Webhooks Are Magic - paddyforan
http://blog.iron.io/2013/09/7-reasons-webhooks-are-magic.html

======
e12e
Thanks for summing up, concisely, why webhooks really aren't magic at all, in
the fourth paragraph:

"All [webhooks] are is a promise by an application or API: “when this thing
happens, I’ll send this HTTP request with this data.”"

It's nice to see that all the hype really just boils down to generalized
pingbacks[1]. Now, having a standard is great -- I'm not entirely sure we
_have_ a standard yet, though. It's more like a fancy name for pingbacks that
aren't just for blog posts.

I'm also not entirely sure if I'd prefer webhooks for eg. processing emails.
Emails are naturally "push" \-- they get pushed via SMTP. I know that people
are scared of email/SMTP -- but it seems quite a lot easier to make sure you
don't loose any "events" with SMTP than with HTTP(S).

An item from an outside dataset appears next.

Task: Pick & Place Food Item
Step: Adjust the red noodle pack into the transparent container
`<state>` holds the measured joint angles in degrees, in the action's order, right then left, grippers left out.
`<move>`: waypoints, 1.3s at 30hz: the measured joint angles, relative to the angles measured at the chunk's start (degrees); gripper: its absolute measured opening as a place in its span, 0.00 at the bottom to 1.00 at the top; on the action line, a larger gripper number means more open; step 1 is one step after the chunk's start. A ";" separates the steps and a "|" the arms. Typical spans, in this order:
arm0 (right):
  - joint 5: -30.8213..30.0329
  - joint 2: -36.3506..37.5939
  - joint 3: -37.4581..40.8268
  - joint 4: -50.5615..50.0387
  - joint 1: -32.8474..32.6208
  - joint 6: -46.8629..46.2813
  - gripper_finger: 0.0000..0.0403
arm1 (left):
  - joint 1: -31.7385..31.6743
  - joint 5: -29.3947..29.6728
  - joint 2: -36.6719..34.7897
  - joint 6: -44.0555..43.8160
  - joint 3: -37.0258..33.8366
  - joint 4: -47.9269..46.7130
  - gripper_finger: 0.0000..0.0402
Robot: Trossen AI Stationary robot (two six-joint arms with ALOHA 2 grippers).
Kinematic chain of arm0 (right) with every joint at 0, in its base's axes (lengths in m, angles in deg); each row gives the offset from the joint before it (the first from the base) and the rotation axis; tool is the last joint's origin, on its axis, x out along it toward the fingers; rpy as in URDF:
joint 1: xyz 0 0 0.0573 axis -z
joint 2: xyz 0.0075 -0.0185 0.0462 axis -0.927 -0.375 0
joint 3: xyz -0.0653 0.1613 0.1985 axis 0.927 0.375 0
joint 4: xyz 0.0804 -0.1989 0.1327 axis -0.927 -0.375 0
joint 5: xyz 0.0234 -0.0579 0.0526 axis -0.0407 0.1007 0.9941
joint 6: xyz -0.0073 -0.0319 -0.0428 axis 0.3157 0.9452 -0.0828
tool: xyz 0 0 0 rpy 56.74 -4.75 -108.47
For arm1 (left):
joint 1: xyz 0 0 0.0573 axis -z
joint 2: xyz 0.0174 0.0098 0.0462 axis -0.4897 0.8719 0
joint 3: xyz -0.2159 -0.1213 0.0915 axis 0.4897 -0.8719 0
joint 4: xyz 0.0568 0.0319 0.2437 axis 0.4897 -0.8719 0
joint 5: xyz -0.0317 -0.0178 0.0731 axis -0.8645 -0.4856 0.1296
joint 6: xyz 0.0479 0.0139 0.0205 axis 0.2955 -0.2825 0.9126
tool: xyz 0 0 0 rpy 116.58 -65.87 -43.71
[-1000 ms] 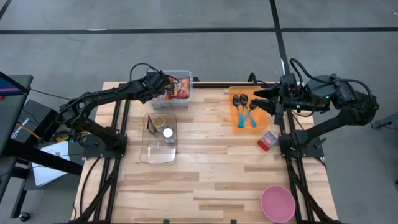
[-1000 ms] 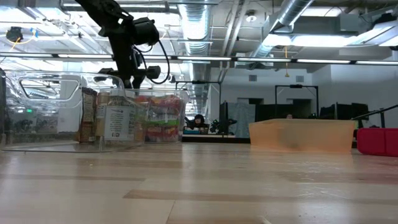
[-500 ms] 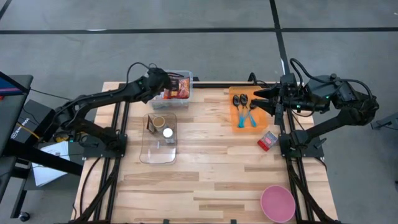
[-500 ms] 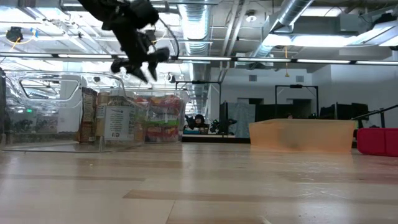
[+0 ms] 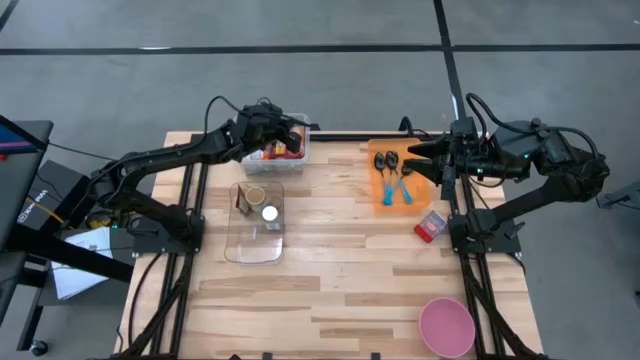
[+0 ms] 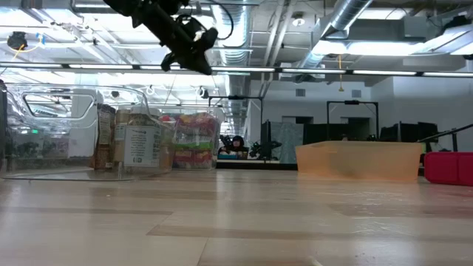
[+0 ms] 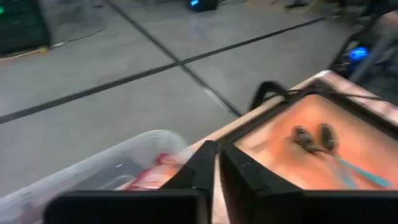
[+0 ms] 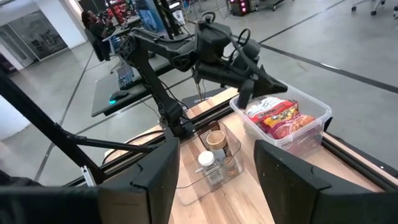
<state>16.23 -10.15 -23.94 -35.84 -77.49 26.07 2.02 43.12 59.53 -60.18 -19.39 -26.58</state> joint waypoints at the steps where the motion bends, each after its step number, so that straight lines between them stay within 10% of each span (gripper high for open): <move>1: 0.02 0.00 0.01 -0.01 0.10 -0.19 0.50 | -0.32 0.06 0.42 -0.41 0.51 -1.11 0.02; 39: 0.00 0.00 0.01 -0.20 0.26 -2.06 0.50 | -3.40 0.07 16.38 -10.88 2.89 -8.67 0.00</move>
<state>16.23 -10.15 -23.92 -36.03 -77.23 24.00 -1.38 43.18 75.91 -71.07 -16.50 -35.25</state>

What if your site is down for a few minutes, just as some service out there
tries to "ping" you with a webhook? Email handles that.

I think what most people seem to mix up is that handling "real" email may be
hard -- but looking for a well formed subject that exactly matches some regex,
then parsing that, isn't that hard. Everything else you can either bounce (a
little dangerous) or just drop (not quite as dangerous).

Mailing-lists work. What you need isn't much more complicated. Maybe allow for
a mime-part with a json or xml, or some other well-formed body. Use gpg or
smime to encrypt data, if you need something more than a short hash/token.

[1]
[http://en.wikipedia.org/wiki/Pingback](http://en.wikipedia.org/wiki/Pingback)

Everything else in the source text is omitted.